Investment Business earnings volatility risk: Investment Business recorded Operating loss ¥8.6B (margin -52.2%), reducing company operating profit by ~3.5pt. Earnings can swing significantly due to market conditions and valuation losses; investment securities held ¥53.0B declined ¥46.3B year-on-year and recorded impairment ¥0.3B, leaving valuation risk on holdings.
High tax burden risk: Effective tax rate 46.7% (Income taxes ¥16.2B / Profit Before Tax ¥34.8B) substantially exceeds typical 30% range, compressing net margin. Persistent high tax burden may reflect regional mix, recoverability of deferred tax assets, or tax adjustments; delayed normalization of tax rate would limit net margin improvement.
Profitability & Returns
| Metric | Company | Median (IQR) | Delta |
|---|---|---|---|
| Operating Margin | 6.3% | 8.2% (3.6%–18.0%) | -1.9pt |
| Net Margin | 4.8% | 6.0% (2.2%–12.7%) | -1.1pt |
Both operating and net margins are below industry medians, placing profitability in the lower half within IT & Communications.
Growth & Capital Efficiency
| Metric | Company | Median (IQR) | Delta |
|---|---|---|---|
| Revenue Growth (YoY) | -10.9% | 10.4% (-1.1%–19.5%) | -21.3pt |
Revenue growth of -10.9% is well below the industry median +10.4%, positioning the company in the lower ranks for growth.
Source: Company aggregation of public financials
Operating weakness and dependence on non-operating items: Operating Income ¥24.2B (-34.7%), Operating margin 6.3% (down 230bp from 8.6%) show weakness at the operating stage, while Net Income ¥18.6B (+112.8%) was boosted by foreign exchange gains ¥8.2B, interest income ¥3.4B, and gain on sale of investment securities ¥2.8B. Quality of earnings depends on one-off non-operating and special items; sustainability requires Game re-growth and reduction of Investment losses. A 540bp deterioration in gross margin points to title mix changes; introducing high-margin titles and improving operational efficiency are keys to restoring operating margin.
Progress in portfolio diversification but challenges in monetization: VTuber Business achieved Revenue ¥66.9B (+7.9%) and Operating Income ¥8.9B (+60.7%), margin 13.3%, and DX Business maintained margin 12.5%. While dependence on Game (composition 58.8%) is easing, Investment Business operating loss ¥8.6B (margin -52.2%) subtracts ~3.5pt from company profit. Scaling VTuber and DX and turning Investment into a profit contributor will be critical for optimizing the portfolio, improving capital efficiency (ROE 2.0%, total asset turnover 0.311x) and stabilizing results. Although dividend forecast ¥21.5 per share is payable from cash ¥507.1B, strengthening operating cash flow is essential to sustain dividends.

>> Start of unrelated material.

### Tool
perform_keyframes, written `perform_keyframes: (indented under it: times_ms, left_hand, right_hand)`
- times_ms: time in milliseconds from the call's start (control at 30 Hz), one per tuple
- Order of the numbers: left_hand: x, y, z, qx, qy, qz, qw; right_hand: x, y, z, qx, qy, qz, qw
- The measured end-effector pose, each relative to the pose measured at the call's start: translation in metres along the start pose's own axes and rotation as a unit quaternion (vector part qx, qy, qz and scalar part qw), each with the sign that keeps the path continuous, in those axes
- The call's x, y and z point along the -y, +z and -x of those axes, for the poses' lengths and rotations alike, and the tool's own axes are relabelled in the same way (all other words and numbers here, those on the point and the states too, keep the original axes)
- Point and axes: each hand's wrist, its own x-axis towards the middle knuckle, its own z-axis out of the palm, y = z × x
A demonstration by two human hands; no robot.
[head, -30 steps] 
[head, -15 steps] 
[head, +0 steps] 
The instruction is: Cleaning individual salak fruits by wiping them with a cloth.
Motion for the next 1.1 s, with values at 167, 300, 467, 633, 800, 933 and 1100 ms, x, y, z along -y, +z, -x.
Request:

This report was generated by AI analyzing XBRL financial statement data and is an automated earnings analysis document. It does not constitute a recommendation to invest in any specific security. Industry benchmarks are compiled by the Company from public financial data and are provided for reference only. Investment decisions are your responsibility; consult a professional advisor as needed.